● RECORDED INFORMATION
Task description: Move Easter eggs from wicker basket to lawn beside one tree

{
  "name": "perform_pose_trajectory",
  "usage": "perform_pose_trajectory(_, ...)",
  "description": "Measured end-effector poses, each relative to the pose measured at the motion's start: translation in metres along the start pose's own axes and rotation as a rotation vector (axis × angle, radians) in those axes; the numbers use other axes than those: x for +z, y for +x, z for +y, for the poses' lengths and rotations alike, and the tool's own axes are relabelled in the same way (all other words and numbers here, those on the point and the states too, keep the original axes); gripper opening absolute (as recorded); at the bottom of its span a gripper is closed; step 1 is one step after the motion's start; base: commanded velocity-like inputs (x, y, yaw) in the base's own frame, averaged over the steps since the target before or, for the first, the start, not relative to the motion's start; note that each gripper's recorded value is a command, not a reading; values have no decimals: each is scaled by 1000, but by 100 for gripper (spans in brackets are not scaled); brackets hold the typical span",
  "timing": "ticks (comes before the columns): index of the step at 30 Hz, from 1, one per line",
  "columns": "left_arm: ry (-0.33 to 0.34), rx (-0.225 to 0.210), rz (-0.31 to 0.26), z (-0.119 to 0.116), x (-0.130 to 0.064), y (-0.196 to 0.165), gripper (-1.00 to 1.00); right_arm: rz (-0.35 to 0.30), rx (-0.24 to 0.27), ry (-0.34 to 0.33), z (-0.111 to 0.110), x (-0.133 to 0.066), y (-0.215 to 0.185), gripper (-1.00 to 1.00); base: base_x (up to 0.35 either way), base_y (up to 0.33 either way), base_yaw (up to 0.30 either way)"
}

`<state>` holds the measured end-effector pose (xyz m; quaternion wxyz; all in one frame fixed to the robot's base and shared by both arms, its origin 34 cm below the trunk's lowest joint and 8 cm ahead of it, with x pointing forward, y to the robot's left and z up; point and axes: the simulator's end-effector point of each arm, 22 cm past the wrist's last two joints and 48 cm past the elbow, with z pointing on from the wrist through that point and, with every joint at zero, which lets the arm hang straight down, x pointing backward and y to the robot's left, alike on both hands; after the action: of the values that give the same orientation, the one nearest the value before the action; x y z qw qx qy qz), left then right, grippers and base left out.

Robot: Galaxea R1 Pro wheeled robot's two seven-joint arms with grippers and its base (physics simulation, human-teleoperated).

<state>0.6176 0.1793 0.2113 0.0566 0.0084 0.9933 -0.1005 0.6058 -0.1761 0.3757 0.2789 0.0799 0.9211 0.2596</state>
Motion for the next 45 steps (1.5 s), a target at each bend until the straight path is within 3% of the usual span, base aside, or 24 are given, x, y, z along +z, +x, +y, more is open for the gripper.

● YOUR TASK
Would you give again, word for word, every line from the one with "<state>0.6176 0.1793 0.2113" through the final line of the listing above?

● RESPONSE TO THE TASK
<state>0.6176 0.1793 0.2113 0.0566 0.0084 0.9933 -0.1005 0.6058 -0.1761 0.3757 0.2789 0.0799 0.9211 0.2596</state>
Motion for the next 45 steps (1.5 s), a target at each bend until the straight path is within 3% of the usual span, base aside, or 24 are given, x, y, z along +z, +x, +y, more is open for the gripper.

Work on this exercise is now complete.